What to produce —
All lines below containing "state" are to be listed.

Dataset entries —
● ● ● ● ● ● ●

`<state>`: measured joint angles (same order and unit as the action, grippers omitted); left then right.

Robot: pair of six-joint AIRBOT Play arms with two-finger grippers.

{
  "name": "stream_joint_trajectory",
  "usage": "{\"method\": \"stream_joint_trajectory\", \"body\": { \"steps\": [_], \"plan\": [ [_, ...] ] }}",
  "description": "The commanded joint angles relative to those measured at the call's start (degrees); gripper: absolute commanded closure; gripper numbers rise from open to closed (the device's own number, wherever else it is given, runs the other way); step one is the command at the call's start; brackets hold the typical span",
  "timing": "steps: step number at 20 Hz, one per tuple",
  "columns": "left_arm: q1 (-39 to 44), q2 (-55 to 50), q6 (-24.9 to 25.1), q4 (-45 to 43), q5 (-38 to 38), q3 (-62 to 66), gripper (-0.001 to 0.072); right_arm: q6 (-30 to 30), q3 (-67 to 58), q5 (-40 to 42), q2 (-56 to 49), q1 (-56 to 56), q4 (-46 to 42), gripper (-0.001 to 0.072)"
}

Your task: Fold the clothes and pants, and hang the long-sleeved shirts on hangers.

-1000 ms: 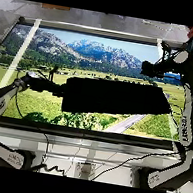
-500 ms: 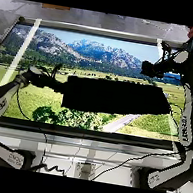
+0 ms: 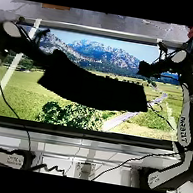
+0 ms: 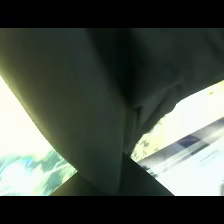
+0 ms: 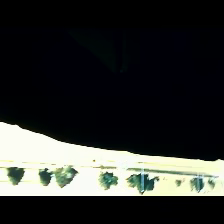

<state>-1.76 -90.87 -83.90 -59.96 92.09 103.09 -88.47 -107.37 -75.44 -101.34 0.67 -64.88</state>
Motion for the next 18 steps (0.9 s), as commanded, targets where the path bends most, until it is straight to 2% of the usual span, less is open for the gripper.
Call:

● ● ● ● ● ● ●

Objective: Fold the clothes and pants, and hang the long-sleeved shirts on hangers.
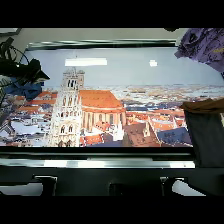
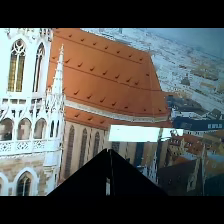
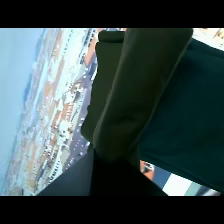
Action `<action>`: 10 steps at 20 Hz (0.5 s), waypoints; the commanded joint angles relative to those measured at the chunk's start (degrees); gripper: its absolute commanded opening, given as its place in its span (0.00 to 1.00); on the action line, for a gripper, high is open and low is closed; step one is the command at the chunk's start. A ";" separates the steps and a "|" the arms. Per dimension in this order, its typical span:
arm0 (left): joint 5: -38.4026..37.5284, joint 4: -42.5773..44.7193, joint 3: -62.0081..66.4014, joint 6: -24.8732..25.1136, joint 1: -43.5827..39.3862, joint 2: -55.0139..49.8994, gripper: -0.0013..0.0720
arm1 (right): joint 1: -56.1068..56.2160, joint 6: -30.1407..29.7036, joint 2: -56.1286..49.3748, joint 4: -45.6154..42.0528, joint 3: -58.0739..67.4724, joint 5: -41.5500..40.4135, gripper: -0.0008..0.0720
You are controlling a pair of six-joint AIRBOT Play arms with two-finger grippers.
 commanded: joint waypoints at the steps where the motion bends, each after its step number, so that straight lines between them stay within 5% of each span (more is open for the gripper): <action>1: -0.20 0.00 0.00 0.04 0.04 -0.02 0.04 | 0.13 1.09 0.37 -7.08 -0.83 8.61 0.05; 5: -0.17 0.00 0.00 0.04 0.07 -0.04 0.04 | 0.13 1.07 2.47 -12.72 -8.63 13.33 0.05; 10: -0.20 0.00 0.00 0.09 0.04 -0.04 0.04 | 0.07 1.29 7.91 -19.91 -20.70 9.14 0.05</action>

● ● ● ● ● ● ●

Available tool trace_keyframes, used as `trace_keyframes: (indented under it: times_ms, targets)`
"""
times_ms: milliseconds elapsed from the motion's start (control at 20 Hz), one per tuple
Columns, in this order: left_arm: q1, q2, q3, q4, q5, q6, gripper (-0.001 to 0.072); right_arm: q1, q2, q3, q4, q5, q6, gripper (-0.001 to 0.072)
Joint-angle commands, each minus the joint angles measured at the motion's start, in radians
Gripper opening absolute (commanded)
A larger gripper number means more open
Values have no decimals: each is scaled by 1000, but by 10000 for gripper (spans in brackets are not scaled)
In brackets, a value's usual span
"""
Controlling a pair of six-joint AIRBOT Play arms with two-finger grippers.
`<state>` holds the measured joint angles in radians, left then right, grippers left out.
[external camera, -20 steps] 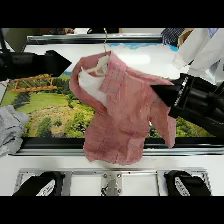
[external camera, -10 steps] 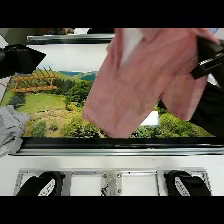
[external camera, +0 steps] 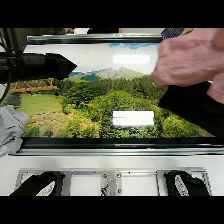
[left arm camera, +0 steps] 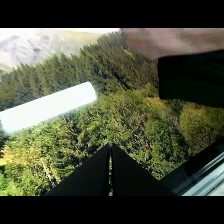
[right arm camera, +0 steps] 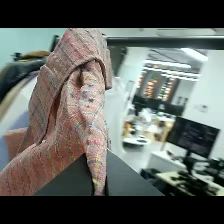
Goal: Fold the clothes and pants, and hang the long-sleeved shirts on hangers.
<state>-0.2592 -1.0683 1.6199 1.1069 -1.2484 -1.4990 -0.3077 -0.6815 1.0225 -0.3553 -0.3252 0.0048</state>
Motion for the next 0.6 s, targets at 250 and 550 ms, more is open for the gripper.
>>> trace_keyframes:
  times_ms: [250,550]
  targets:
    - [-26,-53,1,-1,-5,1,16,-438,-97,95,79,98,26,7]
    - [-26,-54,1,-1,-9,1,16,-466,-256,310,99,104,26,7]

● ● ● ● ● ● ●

Task answer —
`<state>`: measured joint angles (same order and unit as the action, grippers omitted); left then right.
<state>-1.76 -90.87 -83.90 -59.96 92.09 103.09 -88.47 -107.37 -75.44 -101.34 0.67 -64.88</state>
`<state>` holds the measured joint angles in radians, left then right, grippers left out.
<state>-0.2592 -1.0683 1.6199 1.1069 -1.2484 -1.4990 -0.3077 -0.6815 1.0225 -0.3553 -0.3252 0.0048</state>

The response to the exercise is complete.